Kernel Density Estimation

This notebook presents and compares several ways to compute the Kernel Density Estimation (KDE) of the probability density function (PDF) of a random variable. KDE plots are available in usual python data analysis and visualization packages such as pandas or seaborn. These packages relies on statisics pacakges to compute the KDE and this notebook will present you how to compute the KDE either by hand or using scipy.

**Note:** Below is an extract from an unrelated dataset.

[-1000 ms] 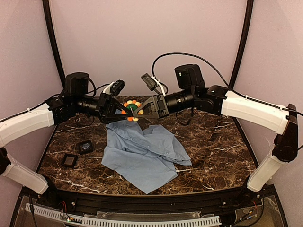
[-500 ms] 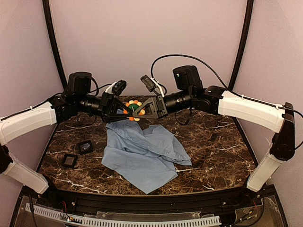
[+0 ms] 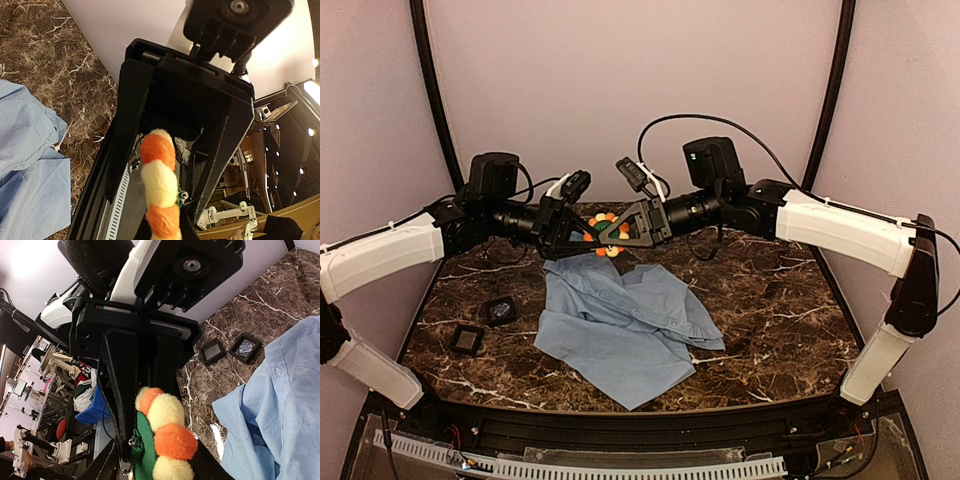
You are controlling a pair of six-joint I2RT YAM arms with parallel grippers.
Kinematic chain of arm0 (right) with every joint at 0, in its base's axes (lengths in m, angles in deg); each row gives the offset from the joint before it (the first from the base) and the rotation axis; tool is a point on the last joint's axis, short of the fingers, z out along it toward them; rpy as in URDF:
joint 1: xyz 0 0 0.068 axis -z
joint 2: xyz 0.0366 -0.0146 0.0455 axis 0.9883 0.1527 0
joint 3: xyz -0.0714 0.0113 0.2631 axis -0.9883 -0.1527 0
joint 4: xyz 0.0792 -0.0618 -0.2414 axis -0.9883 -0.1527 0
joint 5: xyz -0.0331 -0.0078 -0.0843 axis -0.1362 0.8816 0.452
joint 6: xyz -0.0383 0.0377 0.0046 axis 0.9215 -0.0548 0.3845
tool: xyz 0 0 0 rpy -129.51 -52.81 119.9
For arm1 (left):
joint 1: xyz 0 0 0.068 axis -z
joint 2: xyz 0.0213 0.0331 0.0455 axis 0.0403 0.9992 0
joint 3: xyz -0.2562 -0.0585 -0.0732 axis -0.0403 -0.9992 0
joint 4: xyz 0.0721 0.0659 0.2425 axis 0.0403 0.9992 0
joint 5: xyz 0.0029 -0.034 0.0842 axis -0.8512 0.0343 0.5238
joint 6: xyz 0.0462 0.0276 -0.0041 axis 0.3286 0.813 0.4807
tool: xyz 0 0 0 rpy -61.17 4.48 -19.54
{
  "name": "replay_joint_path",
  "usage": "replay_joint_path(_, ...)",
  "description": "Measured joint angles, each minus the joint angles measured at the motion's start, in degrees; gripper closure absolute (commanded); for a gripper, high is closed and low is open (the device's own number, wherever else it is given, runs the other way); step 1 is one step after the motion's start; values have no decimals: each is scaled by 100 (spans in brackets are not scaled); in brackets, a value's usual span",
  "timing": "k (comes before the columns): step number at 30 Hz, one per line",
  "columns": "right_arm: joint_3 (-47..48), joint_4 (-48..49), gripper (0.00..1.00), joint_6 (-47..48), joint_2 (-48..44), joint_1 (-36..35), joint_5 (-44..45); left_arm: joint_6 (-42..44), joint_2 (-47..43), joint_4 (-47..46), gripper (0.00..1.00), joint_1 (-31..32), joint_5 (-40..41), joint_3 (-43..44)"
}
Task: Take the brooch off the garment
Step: Close the brooch securely.
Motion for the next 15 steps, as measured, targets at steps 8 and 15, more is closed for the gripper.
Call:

For a more complete reading about KDE, you should read this article.


In [2]:
import numpy as np
import scipy as sp
from scipy.stats import gaussian_kde
from scipy.stats import norm
import pandas as pd
import seaborn as sns

import matplotlib.pyplot as plt
import matplotlib.patches as mpatches
plt.rcParams["figure.figsize"] = (9, 6)
plt.rcParams["font.size"] = 18

# just for fun
# plt.xkcd(scale=.5, length=50);

The results strongly depend on the version of the used packages. For example, seaborn will compute the kde using eihter scipy or statsmodels and depending on the scipy version, the meaning of the kde width is not the same. Hereafter are the package versions used in this notebook.


In [3]:
print(f"Numpy: {np.__version__}")
print(f"Scipy: {sp.__version__}")
print(f"Pandas: {pd.__version__}")
print(f"Seaborn: {sns.__version__}")


Numpy: 1.16.2
Scipy: 1.2.1
Pandas: 0.24.2
Seaborn: 0.9.0

Sample

This is a data sample that will we used in this notebook.


In [4]:
data = [-20.31275116, -18.3594738, -18.3553103, -14.18406452, -11.67305,
        -11.38179997, -11.3761126, -10.6904519, -10.68305023, -10.34148,
         -8.75222277,  -8.7498553, -6.00130727,   1.45761078,   1.77479,
          1.78314794,   2.6612791]

seaborn is a good option to get a quick view of the data. You can plot the data as a rugplot and the KDE. In seaborn the default kernel is a gaussian kernel.


In [5]:
sns.distplot(data, hist=False, rug=True,
             axlabel="Something ?",
             kde_kws=dict(label="kde"),
             rug_kws=dict(height=.2, linewidth=2, color="C1", label="data"))
plt.legend();


Compute the gaussian KDE by hands

A gaussian KDE is computed from a sum of normal functions of a defined width. It could be computed as follow:


In [6]:
def my_kde(data, width=1, gridsize=100, normalized=True, bounds=None):
    """
    Compute the gaussian KDE from the given sample.
    
    Args:
        data (array or list): sample of values
        width (float): width of the normal functions
        gridsize (int): number of grid points on which the kde is computed
        normalized (bool): if True the KDE is normalized (default)
        bounds (tuple): min and max value of the kde
        
    Returns:
        The grid and the KDE
    """
    # boundaries
    if bounds:        
        xmin, xmax = bounds
    else:
        xmin = min(data) - 3 * width
        xmax = max(data) + 3 * width
        
    # grid points
    x = np.linspace(xmin, xmax, gridsize)
    
    # compute kde
    kde = np.zeros(gridsize)
    for val in data:
        kde += norm.pdf(x, loc=val, scale=width)
        
    # normalized the KDE
    if normalized:
        kde /= sp.integrate.simps(kde, x)
    
    return x, kde

Using our function, the KDE is computed as:


In [7]:
x, kde = my_kde(data, gridsize=200)

Now we can compare with the KDE otained from seaborn. The gaussian kernel being the default, we have to give to seaborn the same band width, that is 1. here, using the bw keyword.


In [8]:
ax = sns.distplot(data, hist=False, axlabel="Something ?",
                  kde_kws=dict(gridsize=200, bw=1, label="seaborn"))
ax.plot(x, kde, "o", label="my_kde")
plt.legend();


Compute the gaussian KDE with scipy

Using available methods from reliable packages such as scipy is always a better option. In addition to save time the functions are generally more efficient and less buggy.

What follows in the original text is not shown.